Determine how many lines in the records include "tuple". Write the number and nothing more.

(Source data)
=== Section Start ===

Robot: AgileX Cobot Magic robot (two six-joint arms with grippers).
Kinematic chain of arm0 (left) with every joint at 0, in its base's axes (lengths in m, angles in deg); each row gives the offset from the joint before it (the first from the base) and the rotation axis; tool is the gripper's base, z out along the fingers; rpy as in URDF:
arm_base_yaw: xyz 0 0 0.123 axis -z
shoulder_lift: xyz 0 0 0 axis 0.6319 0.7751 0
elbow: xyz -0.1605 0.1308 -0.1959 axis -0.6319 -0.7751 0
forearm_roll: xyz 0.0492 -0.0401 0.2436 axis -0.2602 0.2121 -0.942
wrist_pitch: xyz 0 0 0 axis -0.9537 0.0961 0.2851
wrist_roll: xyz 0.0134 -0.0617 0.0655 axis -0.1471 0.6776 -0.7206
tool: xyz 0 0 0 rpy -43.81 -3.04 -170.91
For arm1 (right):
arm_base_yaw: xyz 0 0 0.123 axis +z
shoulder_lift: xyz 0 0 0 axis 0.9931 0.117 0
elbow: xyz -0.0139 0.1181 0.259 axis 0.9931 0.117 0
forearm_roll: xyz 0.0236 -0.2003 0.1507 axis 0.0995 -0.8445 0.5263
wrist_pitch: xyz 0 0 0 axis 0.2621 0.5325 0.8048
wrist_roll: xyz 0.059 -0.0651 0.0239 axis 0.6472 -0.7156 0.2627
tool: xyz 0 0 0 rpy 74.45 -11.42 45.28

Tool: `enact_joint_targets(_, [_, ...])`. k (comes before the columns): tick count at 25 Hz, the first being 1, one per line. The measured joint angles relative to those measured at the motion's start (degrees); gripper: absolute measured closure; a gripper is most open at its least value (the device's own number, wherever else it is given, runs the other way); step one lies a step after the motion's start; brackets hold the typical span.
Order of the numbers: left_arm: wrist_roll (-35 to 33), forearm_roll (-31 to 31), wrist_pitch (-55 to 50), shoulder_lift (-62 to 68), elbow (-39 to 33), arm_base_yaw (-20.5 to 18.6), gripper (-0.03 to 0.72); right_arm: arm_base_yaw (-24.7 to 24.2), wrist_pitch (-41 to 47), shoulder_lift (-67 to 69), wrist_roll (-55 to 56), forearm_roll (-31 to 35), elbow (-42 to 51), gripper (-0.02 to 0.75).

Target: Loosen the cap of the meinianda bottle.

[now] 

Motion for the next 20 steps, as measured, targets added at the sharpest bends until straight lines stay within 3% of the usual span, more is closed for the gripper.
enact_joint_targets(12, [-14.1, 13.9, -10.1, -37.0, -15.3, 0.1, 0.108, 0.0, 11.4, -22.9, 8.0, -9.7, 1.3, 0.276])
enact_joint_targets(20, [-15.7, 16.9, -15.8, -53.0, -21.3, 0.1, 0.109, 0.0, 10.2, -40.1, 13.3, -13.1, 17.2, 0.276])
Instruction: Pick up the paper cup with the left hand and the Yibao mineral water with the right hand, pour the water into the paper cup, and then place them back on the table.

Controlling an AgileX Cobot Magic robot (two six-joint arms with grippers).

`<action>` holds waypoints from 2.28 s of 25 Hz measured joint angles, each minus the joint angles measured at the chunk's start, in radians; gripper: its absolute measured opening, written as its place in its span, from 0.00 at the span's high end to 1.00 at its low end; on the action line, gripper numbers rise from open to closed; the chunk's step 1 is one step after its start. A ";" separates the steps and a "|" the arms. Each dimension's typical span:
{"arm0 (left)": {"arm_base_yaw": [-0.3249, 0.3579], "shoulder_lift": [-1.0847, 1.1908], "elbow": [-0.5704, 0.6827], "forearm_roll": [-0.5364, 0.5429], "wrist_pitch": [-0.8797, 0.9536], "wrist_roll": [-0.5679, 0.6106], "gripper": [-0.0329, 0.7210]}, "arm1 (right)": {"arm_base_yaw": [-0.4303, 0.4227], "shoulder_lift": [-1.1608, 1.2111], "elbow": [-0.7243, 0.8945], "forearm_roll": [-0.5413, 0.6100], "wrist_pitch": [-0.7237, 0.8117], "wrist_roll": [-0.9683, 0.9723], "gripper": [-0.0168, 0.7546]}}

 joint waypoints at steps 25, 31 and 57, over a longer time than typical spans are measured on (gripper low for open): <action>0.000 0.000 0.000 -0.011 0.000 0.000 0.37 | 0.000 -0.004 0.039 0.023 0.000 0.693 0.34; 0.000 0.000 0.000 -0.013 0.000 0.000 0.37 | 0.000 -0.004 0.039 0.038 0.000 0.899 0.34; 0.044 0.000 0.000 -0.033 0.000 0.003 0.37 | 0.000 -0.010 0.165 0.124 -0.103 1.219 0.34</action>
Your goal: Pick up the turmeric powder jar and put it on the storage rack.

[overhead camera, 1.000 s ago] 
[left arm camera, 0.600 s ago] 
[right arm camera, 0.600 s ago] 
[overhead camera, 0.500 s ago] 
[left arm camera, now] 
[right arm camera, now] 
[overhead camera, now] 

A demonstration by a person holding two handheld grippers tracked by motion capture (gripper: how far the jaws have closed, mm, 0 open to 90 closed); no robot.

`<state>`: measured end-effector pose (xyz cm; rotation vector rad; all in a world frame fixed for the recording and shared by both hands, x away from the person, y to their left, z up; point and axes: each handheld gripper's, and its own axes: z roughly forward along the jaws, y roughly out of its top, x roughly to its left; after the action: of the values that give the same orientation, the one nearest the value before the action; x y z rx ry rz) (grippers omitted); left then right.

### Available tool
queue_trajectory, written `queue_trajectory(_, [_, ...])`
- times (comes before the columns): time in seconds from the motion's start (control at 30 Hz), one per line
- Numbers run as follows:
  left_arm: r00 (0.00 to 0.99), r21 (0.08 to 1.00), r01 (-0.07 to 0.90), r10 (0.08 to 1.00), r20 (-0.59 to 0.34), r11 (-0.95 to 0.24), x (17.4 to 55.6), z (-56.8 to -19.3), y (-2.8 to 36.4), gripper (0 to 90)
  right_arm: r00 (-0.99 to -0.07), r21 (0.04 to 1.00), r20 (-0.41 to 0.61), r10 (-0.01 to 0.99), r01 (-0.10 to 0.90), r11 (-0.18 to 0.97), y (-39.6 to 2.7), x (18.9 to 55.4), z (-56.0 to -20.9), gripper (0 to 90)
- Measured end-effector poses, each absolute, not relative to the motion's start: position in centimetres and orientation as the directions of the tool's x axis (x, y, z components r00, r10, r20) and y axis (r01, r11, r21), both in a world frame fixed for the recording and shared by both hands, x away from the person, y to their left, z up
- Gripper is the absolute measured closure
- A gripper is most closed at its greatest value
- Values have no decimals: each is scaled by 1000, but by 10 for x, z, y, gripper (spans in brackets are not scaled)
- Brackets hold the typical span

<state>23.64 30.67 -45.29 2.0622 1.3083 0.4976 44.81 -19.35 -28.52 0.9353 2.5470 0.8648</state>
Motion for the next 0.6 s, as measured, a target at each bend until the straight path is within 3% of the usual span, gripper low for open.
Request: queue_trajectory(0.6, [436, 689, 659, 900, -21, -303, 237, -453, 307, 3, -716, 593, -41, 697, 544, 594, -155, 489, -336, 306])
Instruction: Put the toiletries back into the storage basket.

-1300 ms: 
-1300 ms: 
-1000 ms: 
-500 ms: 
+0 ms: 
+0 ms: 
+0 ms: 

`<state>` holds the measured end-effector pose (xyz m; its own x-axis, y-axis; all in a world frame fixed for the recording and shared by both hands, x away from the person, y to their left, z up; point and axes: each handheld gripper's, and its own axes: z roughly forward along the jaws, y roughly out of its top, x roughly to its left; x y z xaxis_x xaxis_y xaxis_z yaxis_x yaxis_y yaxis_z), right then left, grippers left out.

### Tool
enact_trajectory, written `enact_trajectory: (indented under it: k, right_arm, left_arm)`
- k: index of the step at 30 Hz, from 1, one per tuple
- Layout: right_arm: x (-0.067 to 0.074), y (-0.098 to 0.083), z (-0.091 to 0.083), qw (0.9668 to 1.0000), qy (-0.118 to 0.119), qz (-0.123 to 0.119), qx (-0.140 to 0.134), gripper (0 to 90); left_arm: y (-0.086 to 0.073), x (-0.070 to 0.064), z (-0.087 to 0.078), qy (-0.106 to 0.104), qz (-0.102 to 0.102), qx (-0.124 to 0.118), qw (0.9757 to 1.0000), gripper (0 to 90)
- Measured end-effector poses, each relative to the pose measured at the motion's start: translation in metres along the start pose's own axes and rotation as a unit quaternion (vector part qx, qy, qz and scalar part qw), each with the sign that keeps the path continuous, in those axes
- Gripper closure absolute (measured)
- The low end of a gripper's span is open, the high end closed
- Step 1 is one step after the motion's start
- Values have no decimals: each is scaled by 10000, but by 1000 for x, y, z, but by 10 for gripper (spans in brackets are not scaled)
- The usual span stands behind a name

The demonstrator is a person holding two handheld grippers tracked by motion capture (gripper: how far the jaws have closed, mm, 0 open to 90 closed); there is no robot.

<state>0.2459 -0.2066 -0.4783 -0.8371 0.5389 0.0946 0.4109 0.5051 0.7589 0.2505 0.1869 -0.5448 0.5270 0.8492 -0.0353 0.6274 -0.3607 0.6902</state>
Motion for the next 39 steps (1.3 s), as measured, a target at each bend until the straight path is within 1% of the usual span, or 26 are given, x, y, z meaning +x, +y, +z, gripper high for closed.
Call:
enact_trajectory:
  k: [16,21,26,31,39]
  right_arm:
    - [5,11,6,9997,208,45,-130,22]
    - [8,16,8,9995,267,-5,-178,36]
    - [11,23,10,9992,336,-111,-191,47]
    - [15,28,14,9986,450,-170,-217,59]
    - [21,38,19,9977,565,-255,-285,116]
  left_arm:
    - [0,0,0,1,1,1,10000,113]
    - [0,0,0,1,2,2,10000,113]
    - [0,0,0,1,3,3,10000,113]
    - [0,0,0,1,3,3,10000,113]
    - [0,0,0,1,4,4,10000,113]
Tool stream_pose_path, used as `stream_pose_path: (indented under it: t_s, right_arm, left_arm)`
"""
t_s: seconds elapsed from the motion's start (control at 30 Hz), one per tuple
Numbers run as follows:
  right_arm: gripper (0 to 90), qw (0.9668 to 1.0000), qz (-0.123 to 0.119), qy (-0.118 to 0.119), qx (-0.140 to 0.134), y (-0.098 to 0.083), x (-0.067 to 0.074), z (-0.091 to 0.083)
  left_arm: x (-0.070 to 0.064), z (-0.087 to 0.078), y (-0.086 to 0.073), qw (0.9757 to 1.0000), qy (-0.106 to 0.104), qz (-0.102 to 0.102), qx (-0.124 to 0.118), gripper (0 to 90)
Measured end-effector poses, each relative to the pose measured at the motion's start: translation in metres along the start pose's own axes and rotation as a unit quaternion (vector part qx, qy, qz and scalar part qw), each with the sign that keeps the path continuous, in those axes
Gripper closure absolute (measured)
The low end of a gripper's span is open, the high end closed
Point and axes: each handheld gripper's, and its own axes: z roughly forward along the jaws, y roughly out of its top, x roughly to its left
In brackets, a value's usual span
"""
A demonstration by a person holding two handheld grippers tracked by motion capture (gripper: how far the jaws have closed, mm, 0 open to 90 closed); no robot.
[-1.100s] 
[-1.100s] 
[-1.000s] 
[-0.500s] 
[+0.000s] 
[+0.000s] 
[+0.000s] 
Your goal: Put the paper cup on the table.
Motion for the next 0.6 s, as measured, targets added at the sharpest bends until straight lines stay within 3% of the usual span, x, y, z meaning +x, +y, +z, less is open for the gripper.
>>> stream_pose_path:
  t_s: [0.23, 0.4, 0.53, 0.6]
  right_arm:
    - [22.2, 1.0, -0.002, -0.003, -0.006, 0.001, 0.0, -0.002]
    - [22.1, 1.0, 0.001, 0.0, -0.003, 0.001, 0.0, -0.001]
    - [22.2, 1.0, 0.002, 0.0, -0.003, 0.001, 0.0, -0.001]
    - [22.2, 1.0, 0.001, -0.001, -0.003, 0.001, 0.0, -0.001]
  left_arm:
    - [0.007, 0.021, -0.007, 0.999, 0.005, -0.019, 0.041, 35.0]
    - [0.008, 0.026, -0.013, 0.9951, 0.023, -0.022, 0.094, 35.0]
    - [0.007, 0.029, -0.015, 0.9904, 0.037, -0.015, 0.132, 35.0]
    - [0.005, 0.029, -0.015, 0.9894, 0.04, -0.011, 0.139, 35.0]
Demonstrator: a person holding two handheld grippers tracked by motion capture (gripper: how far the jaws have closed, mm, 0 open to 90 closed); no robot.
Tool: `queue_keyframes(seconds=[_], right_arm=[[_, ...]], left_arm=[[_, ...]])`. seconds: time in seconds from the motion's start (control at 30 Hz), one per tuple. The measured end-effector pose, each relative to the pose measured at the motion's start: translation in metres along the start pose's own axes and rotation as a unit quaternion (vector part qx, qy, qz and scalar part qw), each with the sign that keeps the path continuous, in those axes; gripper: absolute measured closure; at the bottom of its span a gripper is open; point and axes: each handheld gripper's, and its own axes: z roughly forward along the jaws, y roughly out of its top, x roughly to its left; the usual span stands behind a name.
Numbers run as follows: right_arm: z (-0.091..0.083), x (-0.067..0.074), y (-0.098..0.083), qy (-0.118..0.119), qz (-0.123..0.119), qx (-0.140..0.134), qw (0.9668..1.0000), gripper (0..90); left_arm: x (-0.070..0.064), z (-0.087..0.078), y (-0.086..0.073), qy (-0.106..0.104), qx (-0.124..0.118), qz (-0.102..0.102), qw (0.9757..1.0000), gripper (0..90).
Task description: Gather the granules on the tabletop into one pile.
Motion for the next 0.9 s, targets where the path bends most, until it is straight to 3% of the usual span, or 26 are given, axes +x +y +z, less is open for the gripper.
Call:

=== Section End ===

[RESULT] 3